2
$\begingroup$

Good evening,

I'm currently working on the following problem and I would like an opinion on it,


Let's consider the Black-Scholes model with (time-varying) volatility, $\sigma = \sigma(t)$, and (time varying) risk free return rate,$r=r(t)$.

$$ V_t + \frac{\sigma^2(t)}{2}S^2 V_{SS} + r(t)V_S-r(t)V = 0 \space, \space S>0,\space 0<t<T $$

And the following final condition: $$V(S,T) = \phi(S)\space , \space S>0$$ where $\phi$ represents the option's payoff.

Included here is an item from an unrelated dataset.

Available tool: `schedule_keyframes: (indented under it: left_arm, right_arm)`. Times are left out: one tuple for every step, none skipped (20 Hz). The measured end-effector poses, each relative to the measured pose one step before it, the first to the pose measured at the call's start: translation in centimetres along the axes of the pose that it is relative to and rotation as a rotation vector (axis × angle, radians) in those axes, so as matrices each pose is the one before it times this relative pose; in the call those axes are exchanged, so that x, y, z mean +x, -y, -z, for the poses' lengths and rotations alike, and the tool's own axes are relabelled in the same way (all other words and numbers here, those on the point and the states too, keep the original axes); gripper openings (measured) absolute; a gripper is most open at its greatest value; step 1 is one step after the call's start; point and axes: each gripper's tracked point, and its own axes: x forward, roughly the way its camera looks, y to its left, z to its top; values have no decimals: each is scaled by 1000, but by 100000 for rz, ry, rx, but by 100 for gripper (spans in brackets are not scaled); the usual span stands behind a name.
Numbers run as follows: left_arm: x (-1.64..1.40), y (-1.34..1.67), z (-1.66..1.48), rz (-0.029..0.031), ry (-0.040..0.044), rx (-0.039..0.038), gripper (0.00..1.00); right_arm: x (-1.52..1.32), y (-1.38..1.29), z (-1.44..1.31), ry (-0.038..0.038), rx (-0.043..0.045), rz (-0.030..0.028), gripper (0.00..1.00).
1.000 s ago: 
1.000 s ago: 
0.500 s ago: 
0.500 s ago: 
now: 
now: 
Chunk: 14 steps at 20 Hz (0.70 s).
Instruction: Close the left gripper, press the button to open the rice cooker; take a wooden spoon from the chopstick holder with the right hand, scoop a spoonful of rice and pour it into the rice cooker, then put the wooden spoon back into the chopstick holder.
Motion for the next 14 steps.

I started by considering the following variable change, $$ S = e^x$$ $$ t = T - \theta $$ This allowed me to consider the following functions:

$$ U(x,\theta) = V(e^x,T-\theta) \space,\space \hat\sigma(\theta) = \sigma(T-\theta) \space,\space \hat r(\theta) = r(T-\theta) $$ This also turned my final condition into an initial condition, $U(x,0) = \phi(e^x) $, and I derived the following transformation.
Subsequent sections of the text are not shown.